*Exercise details*
Write the data out in full and word for word. Do not include images.
==== Dataset
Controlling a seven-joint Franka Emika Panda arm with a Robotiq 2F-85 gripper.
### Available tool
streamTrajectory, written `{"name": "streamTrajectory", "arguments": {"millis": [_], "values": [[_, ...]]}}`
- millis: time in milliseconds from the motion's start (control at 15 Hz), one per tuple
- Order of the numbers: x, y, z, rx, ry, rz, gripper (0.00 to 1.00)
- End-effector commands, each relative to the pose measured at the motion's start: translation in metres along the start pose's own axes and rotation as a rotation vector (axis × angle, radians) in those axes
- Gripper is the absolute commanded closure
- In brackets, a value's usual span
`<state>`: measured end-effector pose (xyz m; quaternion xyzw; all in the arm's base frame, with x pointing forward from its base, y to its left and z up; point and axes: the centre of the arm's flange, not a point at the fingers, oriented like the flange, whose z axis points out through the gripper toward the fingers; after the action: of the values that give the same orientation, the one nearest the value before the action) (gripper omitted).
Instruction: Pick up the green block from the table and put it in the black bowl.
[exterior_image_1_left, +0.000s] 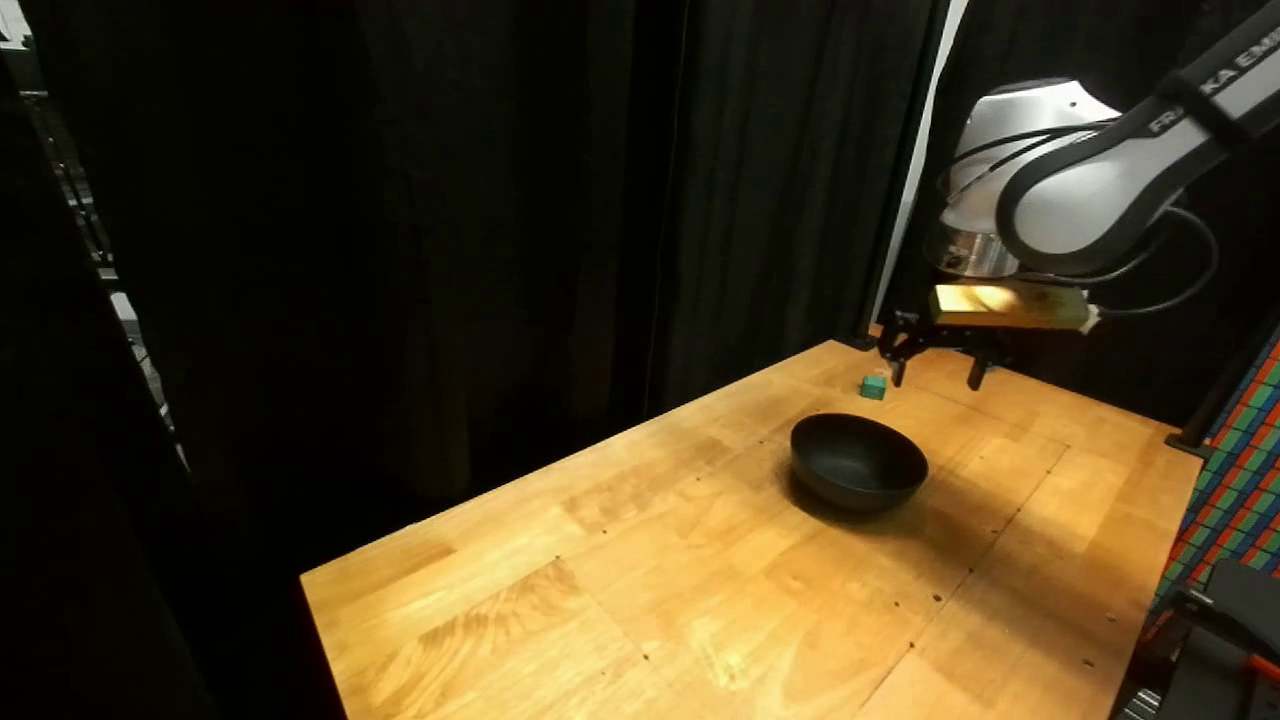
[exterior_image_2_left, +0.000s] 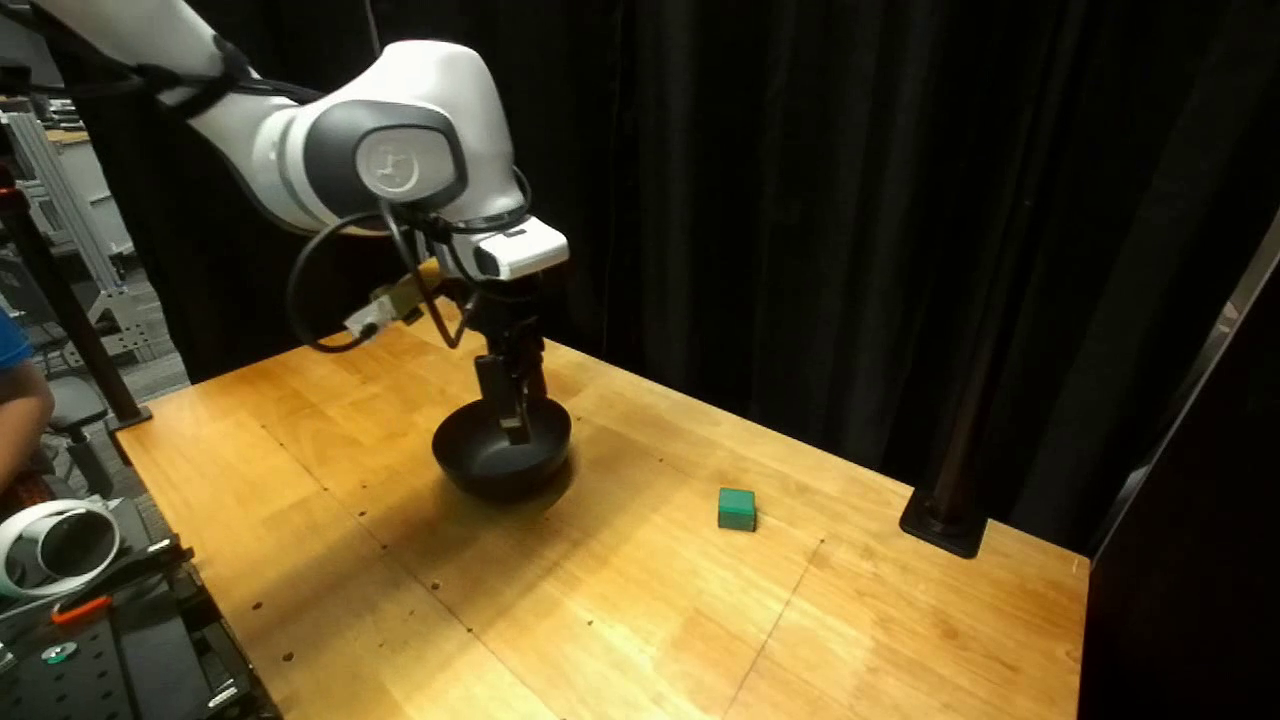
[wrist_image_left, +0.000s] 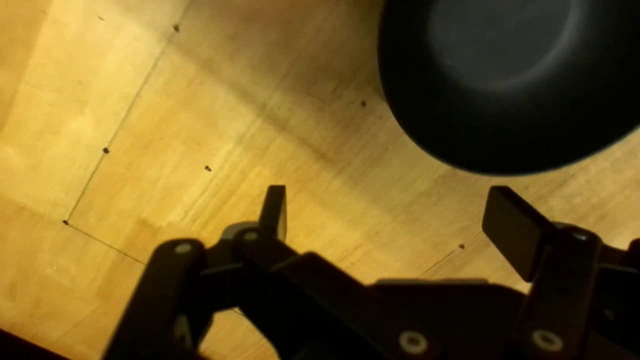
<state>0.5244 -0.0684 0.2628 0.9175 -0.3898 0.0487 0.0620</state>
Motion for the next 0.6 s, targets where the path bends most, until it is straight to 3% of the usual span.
{"name": "streamTrajectory", "arguments": {"millis": [0,200,533], "values": [[0.075,-0.045,0.035,0.013,0.065,0.191,0.00],[0.129,-0.059,0.059,-0.007,0.114,0.324,0.00],[0.199,-0.076,0.088,-0.069,0.108,0.472,0.00]]}}
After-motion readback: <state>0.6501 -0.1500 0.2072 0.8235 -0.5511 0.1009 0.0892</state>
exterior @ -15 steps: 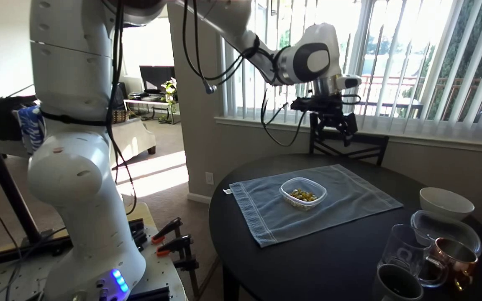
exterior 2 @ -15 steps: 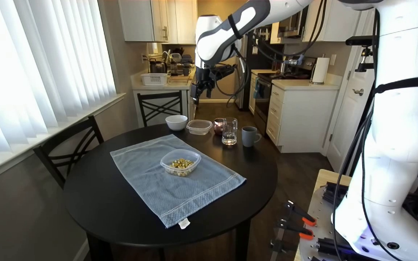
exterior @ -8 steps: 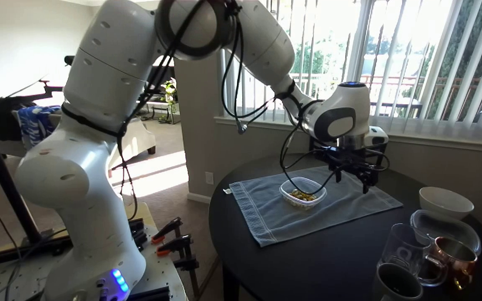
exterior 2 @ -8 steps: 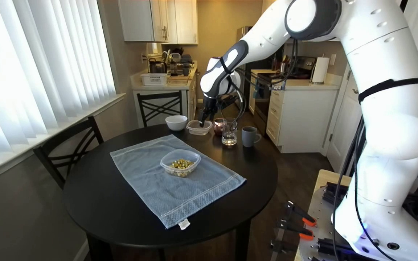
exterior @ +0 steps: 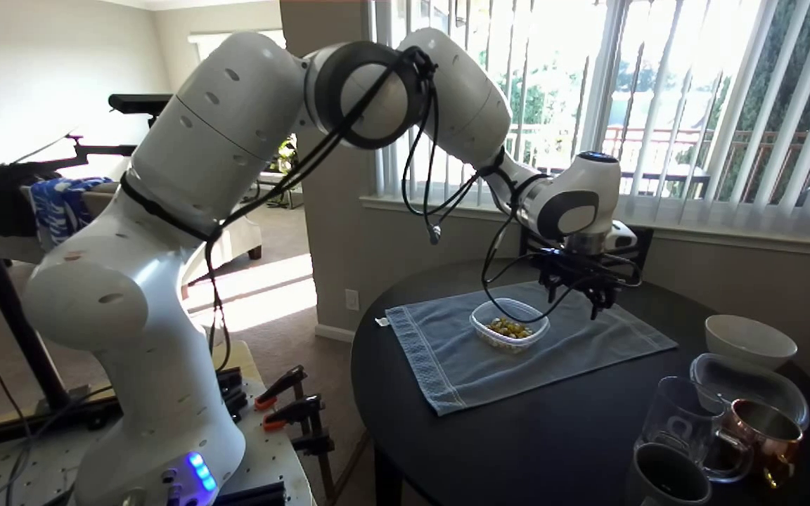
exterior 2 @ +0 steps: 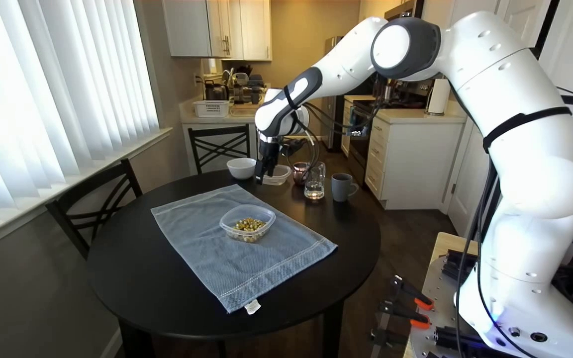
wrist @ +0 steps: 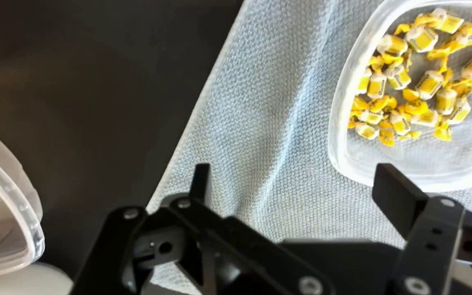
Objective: Pour the candy out of the bowl and onto the blue towel.
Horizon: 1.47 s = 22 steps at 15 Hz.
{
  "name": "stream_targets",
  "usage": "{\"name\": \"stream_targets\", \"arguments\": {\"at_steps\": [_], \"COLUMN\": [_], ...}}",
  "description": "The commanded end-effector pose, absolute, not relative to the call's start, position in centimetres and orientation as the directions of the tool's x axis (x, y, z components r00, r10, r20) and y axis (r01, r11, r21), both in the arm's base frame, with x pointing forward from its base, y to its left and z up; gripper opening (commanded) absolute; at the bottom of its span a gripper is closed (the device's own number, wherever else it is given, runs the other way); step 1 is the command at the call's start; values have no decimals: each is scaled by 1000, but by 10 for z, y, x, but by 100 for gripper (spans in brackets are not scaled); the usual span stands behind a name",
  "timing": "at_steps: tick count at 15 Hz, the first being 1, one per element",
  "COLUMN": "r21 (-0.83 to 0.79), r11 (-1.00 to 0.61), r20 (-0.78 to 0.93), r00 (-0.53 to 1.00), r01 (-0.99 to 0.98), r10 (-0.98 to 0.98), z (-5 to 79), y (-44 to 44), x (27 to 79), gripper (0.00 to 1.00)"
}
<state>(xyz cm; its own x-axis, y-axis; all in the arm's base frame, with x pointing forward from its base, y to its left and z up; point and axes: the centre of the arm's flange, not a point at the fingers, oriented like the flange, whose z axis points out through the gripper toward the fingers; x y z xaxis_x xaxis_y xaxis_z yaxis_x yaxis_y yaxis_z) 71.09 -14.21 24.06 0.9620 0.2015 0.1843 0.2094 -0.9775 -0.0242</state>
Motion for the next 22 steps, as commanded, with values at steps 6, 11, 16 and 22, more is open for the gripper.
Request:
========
*Result*
Controlling a seven-joint Franka Emika Panda arm with a Robotiq 2F-85 gripper.
### Available tool
streamTrajectory, written `{"name": "streamTrajectory", "arguments": {"millis": [_], "values": [[_, ...]]}}`
- millis: time in milliseconds from the motion's start (control at 15 Hz), one per tuple
- Order of the numbers: x, y, z, rx, ry, rz, gripper (0.00 to 1.00)
- End-effector commands, each relative to the pose measured at the motion's start: translation in metres along the start pose's own axes and rotation as a rotation vector (axis × angle, radians) in those axes
- Gripper is the absolute commanded closure
- In brackets, a value's usual span
`<state>`: measured end-effector pose (xyz m; quaternion xyzw; all in the arm's base frame, with x pointing forward from its base, y to its left and z up; point and axes: the centre of the arm's flange, not a point at the fingers, oriented like the flange, whose z axis points out through the gripper toward the fingers; after the action: of the values that give the same orientation, the one nearest the value before the action) (gripper omitted).
Instruction: Pick up the green block from the table and put it in the black bowl.
[exterior_image_1_left, +0.000s] 
[exterior_image_2_left, +0.000s] 
[wrist_image_left, +0.000s] 
<state>0.5244 -0.0684 0.2628 0.9175 -0.3898 0.0487 0.0620</state>
Motion for the next 0.6 s, targets where the path bends most, until it is straight to 3% of the usual span.
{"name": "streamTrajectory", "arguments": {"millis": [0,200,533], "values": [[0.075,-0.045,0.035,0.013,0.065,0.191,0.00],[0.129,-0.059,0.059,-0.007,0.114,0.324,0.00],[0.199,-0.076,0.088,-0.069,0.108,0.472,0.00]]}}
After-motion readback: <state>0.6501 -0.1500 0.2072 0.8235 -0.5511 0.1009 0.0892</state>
exterior @ -15 steps: 
exterior 2 @ -15 steps: 
exterior @ -8 steps: 
exterior 2 @ -8 steps: 
exterior @ +0 steps: 
exterior 2 @ +0 steps: 
wrist @ +0 steps: 
Objective: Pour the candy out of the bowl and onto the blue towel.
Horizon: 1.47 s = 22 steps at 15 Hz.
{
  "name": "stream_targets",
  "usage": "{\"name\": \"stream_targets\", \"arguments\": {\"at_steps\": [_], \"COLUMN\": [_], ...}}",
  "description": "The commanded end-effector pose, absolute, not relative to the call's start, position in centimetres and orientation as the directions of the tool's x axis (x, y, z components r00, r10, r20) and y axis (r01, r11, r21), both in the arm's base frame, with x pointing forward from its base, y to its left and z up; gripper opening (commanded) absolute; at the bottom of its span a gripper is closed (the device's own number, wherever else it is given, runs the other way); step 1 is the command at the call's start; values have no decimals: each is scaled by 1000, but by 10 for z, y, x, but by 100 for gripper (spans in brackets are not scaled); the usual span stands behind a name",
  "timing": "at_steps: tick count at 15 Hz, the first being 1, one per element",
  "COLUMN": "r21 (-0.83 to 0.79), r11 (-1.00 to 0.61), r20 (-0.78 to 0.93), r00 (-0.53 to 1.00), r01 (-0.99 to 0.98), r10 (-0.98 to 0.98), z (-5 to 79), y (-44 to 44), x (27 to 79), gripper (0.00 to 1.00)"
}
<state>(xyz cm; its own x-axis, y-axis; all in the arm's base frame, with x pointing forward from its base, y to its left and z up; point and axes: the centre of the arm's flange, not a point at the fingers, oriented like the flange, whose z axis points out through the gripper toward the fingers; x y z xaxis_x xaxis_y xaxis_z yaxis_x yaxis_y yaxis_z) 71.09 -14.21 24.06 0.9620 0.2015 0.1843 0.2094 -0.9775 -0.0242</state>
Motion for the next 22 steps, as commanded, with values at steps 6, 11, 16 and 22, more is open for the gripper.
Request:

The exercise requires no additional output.